La Corte Suprema limita el poder de jueces federales para suspender decretos a nivel nacional, fortaleciendo al Ejecutivo.
La Corte Suprema de Estados Unidos emitió un fallo histórico que restringe la capacidad de jueces federales de tribunales inferiores para suspender decretos presidenciales a nivel nacional. Con una votación de seis a tres —con las juezas progresistas en desacuerdo—, el tribunal consideró que esas órdenes amplias “probablemente exceden la autoridad equitativa que el Congreso ha otorgado a los tribunales federales”. Esta decisión representa una victoria significativa para el expresidente Donald Trump, quien celebró el fallo como un paso clave para avanzar con sus políticas.

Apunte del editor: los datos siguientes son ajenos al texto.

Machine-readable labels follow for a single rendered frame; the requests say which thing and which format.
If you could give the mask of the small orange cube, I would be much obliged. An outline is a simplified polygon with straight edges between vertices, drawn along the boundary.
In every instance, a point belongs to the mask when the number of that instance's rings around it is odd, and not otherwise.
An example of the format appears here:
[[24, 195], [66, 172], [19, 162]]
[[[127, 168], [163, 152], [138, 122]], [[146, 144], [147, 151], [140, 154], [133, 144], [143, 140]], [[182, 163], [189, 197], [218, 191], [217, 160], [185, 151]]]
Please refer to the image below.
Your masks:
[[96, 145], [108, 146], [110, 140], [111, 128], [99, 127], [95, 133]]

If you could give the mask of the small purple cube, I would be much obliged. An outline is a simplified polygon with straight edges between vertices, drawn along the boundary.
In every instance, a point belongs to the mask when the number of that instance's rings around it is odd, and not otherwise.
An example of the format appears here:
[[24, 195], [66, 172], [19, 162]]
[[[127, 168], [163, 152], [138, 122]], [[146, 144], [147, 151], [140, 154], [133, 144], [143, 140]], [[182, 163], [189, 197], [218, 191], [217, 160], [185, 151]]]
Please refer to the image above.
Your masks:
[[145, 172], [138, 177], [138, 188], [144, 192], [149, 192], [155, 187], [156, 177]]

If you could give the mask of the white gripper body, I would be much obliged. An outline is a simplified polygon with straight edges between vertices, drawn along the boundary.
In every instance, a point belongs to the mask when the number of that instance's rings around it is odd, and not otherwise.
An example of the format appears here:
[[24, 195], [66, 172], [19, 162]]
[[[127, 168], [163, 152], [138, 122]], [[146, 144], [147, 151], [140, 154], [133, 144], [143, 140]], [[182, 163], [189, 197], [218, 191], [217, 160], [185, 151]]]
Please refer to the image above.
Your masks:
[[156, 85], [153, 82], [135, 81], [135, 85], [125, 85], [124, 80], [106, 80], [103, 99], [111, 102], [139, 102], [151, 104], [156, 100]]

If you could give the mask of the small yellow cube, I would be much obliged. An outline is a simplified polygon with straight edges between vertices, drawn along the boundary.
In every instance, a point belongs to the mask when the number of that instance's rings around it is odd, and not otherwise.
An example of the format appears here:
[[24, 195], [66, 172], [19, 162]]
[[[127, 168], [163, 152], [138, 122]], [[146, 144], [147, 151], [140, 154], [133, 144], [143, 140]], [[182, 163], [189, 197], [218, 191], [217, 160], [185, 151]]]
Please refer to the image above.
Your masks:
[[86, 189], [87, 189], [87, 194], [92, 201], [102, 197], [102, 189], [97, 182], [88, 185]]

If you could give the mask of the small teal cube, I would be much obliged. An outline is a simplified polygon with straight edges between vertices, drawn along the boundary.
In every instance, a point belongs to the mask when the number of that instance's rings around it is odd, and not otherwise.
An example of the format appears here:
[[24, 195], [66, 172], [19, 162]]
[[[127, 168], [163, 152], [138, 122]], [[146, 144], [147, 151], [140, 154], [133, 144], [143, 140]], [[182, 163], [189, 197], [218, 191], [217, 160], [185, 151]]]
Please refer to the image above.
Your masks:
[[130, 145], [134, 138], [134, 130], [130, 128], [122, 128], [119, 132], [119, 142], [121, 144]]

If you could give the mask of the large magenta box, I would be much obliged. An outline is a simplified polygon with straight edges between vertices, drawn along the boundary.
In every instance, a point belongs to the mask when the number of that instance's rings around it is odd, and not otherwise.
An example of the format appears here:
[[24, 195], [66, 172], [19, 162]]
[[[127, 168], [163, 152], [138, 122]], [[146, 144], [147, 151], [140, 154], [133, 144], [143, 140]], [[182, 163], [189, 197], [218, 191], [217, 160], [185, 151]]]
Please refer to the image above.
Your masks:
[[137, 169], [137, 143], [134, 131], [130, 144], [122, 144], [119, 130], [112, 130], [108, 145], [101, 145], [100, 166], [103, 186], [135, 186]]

El caso surgió en respuesta a un decreto firmado por Trump el mismo día de su investidura, el cual buscaba revocar la ciudadanía automática por nacimiento a hijos de inmigrantes en situación irregular o con estatus temporal. Aunque ese decreto fue bloqueado por jueces en varios estados, el nuevo fallo impide que esas suspensiones se apliquen de forma universal. La jueza Amy Coney Barrett, autora del dictamen, subrayó que los jueces no deben responder a un acto ilegal del Ejecutivo con un exceso de poder judicial.

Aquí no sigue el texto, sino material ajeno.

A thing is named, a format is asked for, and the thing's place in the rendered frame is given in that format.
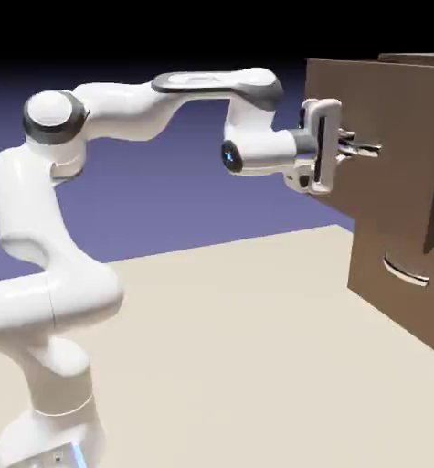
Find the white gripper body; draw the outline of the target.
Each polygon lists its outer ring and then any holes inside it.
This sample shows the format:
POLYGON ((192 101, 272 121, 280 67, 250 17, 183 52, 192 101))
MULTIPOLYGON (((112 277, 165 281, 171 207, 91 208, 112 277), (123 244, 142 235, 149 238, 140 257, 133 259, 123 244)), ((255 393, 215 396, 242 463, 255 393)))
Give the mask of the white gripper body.
POLYGON ((308 99, 302 103, 302 110, 303 130, 315 149, 310 192, 325 195, 333 190, 342 103, 337 99, 308 99))

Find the brown wooden cabinet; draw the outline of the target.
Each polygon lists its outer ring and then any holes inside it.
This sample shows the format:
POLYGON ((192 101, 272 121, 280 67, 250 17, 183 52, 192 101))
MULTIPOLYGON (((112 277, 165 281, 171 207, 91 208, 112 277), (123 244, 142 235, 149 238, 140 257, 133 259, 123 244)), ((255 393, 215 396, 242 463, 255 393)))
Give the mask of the brown wooden cabinet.
POLYGON ((434 53, 383 53, 369 61, 434 67, 434 53))

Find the straight silver drawer handle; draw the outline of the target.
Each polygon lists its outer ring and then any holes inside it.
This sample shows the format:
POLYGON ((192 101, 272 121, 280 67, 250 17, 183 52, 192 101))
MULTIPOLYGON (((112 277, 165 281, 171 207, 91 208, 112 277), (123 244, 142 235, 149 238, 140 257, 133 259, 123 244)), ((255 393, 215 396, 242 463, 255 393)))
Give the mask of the straight silver drawer handle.
POLYGON ((349 145, 354 148, 354 156, 353 157, 378 157, 381 150, 381 144, 364 144, 364 143, 357 143, 354 141, 351 142, 343 142, 339 141, 340 145, 349 145))

Este veredicto podría redefinir la relación entre el Poder Judicial y el Ejecutivo en Estados Unidos. Expertos legales, como el profesor Steven Schwinn, advirtieron que la medida debilita la capacidad de los tribunales para frenar acciones ilegales del gobierno. También alertó sobre posibles desigualdades, ya que algunos ciudadanos obtendrían derechos en ciertos distritos mientras otros no, generando un acceso dispar a protecciones constitucionales. Aunque otros presidentes también se enfrentaron a medidas cautelares, ninguno acumuló tantas en tan poco tiempo como Trump.